The Choice Before Us...
Americans, here are your travel guides and their respective visions of where these roads will lead:


1. COLLECTIVISM
At the 0:59 mark Mr. Obama describes his collectivist vision of America and Americans:
If you've been successful, you didn't get there on your own. You didn't get there on your own!
I'm always struck by people who think, well it must be because I'm so smart. There are a lot of smart people out there. It must be because I worked harder than everybody else. Let me tell you something. There are a whole bunch of hard workin' people out there.

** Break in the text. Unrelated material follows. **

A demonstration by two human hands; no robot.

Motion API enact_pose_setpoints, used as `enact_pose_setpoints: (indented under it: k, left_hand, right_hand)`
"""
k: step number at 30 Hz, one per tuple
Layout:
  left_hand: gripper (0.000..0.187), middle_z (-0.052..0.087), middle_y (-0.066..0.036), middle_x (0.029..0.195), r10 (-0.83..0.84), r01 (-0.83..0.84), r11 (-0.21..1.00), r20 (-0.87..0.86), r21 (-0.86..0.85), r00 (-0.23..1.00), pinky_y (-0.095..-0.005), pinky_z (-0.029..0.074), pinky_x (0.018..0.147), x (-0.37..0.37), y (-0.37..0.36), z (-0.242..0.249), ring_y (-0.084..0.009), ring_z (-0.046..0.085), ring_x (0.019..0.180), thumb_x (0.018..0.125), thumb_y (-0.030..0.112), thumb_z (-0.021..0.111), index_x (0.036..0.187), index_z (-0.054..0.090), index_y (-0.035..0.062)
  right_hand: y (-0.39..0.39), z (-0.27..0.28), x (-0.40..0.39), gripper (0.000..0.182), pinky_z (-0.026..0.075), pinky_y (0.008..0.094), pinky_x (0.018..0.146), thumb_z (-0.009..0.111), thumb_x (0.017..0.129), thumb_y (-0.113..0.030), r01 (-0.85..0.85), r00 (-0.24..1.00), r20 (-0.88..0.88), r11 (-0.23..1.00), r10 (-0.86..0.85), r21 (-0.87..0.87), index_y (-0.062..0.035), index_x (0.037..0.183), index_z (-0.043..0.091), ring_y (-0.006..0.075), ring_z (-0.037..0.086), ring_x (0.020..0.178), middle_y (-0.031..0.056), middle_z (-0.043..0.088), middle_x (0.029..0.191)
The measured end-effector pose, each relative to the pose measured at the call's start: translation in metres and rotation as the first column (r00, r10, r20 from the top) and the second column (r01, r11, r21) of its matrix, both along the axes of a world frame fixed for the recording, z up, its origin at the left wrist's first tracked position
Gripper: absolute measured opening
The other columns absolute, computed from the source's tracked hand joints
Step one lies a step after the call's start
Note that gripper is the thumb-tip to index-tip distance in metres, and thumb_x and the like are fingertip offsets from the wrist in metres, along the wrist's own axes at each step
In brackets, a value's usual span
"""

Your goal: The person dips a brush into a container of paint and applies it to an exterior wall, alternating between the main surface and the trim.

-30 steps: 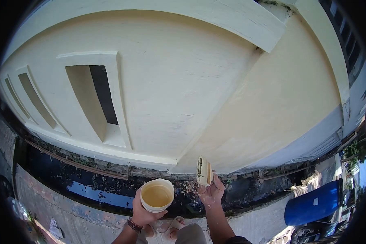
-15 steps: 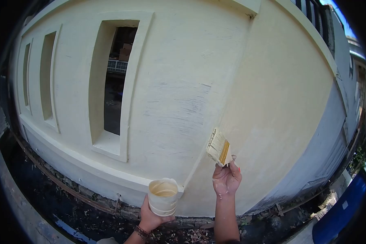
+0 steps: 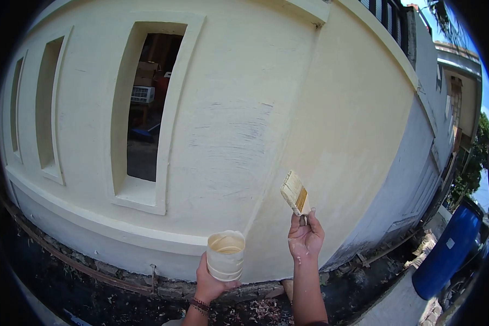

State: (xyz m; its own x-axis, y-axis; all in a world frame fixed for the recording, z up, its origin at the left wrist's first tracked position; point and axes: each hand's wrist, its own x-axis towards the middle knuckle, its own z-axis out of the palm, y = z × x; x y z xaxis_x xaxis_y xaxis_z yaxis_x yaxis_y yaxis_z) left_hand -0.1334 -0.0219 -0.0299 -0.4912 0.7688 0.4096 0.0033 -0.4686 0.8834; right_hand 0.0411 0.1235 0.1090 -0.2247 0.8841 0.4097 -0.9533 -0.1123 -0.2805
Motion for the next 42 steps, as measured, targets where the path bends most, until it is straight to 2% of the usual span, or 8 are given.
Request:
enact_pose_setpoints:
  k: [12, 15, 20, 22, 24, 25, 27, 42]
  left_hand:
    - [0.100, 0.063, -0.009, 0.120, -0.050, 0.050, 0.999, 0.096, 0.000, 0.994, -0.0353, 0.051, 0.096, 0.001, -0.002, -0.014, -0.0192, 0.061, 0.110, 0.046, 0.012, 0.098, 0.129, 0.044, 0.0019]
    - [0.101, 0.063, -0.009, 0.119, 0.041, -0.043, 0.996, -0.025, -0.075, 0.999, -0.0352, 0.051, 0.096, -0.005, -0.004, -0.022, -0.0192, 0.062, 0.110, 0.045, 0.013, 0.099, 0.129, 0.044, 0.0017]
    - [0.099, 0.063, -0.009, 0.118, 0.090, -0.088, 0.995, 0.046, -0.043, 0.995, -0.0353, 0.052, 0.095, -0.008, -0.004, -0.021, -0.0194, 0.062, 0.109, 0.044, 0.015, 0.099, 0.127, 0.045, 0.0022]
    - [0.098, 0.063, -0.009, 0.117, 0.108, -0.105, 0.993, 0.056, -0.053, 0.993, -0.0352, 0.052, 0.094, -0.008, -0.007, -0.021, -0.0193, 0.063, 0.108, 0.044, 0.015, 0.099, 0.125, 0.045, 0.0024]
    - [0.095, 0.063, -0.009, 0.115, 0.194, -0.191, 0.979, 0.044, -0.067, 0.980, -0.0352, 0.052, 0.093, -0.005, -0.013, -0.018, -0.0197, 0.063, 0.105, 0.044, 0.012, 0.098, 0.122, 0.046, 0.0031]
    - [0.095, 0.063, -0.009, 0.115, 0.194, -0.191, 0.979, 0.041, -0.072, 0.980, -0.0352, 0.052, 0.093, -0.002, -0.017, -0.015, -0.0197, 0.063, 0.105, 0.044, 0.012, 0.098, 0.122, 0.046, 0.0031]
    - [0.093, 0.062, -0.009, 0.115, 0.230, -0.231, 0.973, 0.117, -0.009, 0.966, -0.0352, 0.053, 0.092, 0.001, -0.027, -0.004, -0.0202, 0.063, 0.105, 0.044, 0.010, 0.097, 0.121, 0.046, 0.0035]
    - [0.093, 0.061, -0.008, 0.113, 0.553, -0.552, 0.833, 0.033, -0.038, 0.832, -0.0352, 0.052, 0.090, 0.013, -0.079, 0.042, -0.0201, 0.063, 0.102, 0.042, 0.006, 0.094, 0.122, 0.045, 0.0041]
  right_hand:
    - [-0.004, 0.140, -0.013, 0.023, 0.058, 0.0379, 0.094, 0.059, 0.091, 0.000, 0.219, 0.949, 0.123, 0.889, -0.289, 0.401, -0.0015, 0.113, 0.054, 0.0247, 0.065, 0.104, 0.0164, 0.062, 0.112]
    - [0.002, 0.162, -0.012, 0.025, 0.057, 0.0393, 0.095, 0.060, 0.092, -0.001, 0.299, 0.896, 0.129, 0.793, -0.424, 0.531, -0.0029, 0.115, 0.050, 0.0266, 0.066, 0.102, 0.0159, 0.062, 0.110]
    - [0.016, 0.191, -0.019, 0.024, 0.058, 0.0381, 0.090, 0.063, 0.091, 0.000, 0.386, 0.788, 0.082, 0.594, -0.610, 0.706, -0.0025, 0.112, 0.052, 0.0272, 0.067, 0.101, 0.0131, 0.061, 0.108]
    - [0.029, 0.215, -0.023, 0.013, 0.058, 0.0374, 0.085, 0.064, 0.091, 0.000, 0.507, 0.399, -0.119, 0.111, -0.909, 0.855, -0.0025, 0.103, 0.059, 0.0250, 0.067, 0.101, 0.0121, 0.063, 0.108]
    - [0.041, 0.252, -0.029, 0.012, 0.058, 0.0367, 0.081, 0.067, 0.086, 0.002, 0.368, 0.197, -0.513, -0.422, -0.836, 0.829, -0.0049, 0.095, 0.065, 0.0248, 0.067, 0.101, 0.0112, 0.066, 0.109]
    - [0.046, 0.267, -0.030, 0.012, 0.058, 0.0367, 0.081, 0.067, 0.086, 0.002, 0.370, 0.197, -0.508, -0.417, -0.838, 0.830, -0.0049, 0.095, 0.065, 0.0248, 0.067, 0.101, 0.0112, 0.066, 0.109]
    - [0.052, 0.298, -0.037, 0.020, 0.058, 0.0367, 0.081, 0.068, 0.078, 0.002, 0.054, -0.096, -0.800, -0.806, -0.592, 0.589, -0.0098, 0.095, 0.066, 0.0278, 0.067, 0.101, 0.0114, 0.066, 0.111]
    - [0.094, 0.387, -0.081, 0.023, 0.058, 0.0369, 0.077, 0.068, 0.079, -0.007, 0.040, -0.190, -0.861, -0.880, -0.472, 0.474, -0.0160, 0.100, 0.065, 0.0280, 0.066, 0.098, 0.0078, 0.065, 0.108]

If you were successful, somebody along the line gave you some help. There was a great teacher somewhere in your life. Somebody helped to create this unbelievable American system that we have that allows you to thrive. Somebody invested in roads and bridges. If you got a business, you didn't build that. Somebody else made that happen. The internet didn't get invented on its own. Government research created the internet so then all of the companies could make money off the internet. 
The point is that when we succeed we succeed because of our individual initiative but also because we do things together. There's somethings like fighting fires that we don't do on our own. I mean imagine if everybody had their own fire service. That'd be a hard way to organize fightin' fires.
So we say to ourselves that ever since the founding of this country that there are some things we do better together. That's how we funded the GI Bill. That's how we created the middle class. That's how we built the Golden Gate Bridge, the Hoover Dam. That's how we invented the internet. That's how we sent a man to the moon. We rise or fall together, as one nation, and as one people...
...You're not on your own. We're in this together!
 2. INDIVIDUALISM
At the 3:43 mark Howard Roark, the hero of Ayn Rand's The Fountainhead, on trial for the crime of destroying the housing project he himself designed for the poor, describes his vision of America:
Our country, the noblest country in the history of men, was based on the principle of individualism, the principle of man's inalienable rights. It was a country where a man was free to seek his own happiness, to gain and produce, not to give up and renounce but to prosper! Not to starve, to achieve! Not to plunder! To hold as his highest possession a sense of his personal value and, as his highest virtue, his self-respect. Look at the results. That is what the collectivists are now asking you to destroy, as much of the earth has been destroyed. 
I am an architect. I know what is to come by the principle on which it is built. We are approaching a world in which I cannot permit myself to live. My ideas are my property. They were taken from me by force by breach of contract. No appeal was left to me. It was believed that my work belonged to others to do with as they pleased, that they had a claim upon me without my consent, that it was my duty to serve them without choice or reward. Now you know why I dynamited Courtland. I designed Courtland. I made it possible. I destroyed it.
I agreed to design it for the purpose of seeing it built as I wished. That was the price I set for my work. I was not paid. My building was disfigured at the whim of others who took all the benefits of my work and gave me nothing in return.
I came here to say that I do not recognize anyone's right to one minute of my life, nor to any part of my energy, nor to any achievement of mine, no matter who makes the claim. It had to be said. The world is perishing from an orgy of self-sacrificing. I came here to be heard in the name of every man of independence still left in the world. I wanted to state my terms. I do not care to work or live on any others.
My terms are a man's right to exist for his own sake.
My fellow Americans, as the prosecutor instructs the jury in Roark's trial: "Let your verdict give us the answer" this coming November.

However, choose wisely. Don't lose your way. Don't allow your children to live in painful regret of the road not taken.